Çocuk ve Ergen

Ergenlik dönemi

Gizli Kullanıcı6 Ağustos 2025 19:26

Benim 18 yaşında kızım geçen sene üniversite sınavına girdi .Bu sene mezuna kaldı tekrar girecek internet üstü biriyle tanıştı. 24 yaşında meslek sahibi biri bütün gününü onunla sohbet ederek geçiriyor ve çok az ders çalışıyor .Bu az sürede bile ders çalışırken sürekli telefon elinde mesajlasiyor bu sene her şeyden önce derslerine odaklanmasını çok isterdim.Elden gelen bir şey de yok mecbur oluruna zamana bırakmaktan başka çarem de yok.

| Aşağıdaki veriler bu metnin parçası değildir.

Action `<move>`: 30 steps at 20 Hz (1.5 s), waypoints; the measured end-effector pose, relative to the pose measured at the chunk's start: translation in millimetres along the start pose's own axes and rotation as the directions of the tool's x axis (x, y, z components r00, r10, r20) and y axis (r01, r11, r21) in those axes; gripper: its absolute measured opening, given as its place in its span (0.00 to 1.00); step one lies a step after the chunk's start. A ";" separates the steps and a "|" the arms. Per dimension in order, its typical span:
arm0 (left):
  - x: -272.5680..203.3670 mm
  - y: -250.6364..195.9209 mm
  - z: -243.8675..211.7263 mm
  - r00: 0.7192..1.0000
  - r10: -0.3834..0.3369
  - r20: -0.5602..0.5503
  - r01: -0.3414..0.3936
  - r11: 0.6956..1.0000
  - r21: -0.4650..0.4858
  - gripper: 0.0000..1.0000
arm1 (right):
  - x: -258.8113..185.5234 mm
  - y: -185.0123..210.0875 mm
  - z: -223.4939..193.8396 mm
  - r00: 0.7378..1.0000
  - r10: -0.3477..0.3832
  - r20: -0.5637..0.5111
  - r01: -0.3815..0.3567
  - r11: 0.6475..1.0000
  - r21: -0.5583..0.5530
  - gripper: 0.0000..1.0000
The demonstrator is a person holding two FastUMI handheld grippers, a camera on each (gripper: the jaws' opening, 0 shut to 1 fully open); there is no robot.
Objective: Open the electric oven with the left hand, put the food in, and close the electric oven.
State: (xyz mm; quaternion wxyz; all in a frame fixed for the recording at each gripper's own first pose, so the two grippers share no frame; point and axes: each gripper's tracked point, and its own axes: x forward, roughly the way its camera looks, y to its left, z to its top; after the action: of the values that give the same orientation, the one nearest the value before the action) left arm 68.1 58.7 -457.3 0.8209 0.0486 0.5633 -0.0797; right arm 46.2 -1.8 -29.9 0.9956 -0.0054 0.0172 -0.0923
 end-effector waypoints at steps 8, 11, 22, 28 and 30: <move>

Bu soru 7 Ağustos 2025 14:19 tarihinde Psikolog Betül Canbel tarafından cevaplandı.

  • Cevaplandı

  • Paylaş:

Merhaba Sevgili Danışan,


Yazdıklarınızı büyük bir dikkatle okudum. Bir anne olarak yaşadığın endişe, çaresizlik ve kaygı hissetmenizi son derece doğal buluyorum. Ergenlikten çıkıp genç yetişkinliğe adım atmakta olan 18 yaşındaki kızınızla ilgili duyduğun kaygılar, aslında onun için en iyisini istemekten kaynaklanıyor. Üniversiteye hazırlık süreci gibi hem duygusal hem akademik açıdan yoğun bir dönemde, onun derslerden uzaklaşıp tüm odağını internet üzerinden tanıştığı bir kişiye vermesi, sizi haliyle düşündürüyor. Bu noktada hem kızınızın gelişimsel ihtiyaçlarını hem de senin ebeveyn olarak rolünü bütüncül bir çerçevede değerlendirmek faydalı olacaktır.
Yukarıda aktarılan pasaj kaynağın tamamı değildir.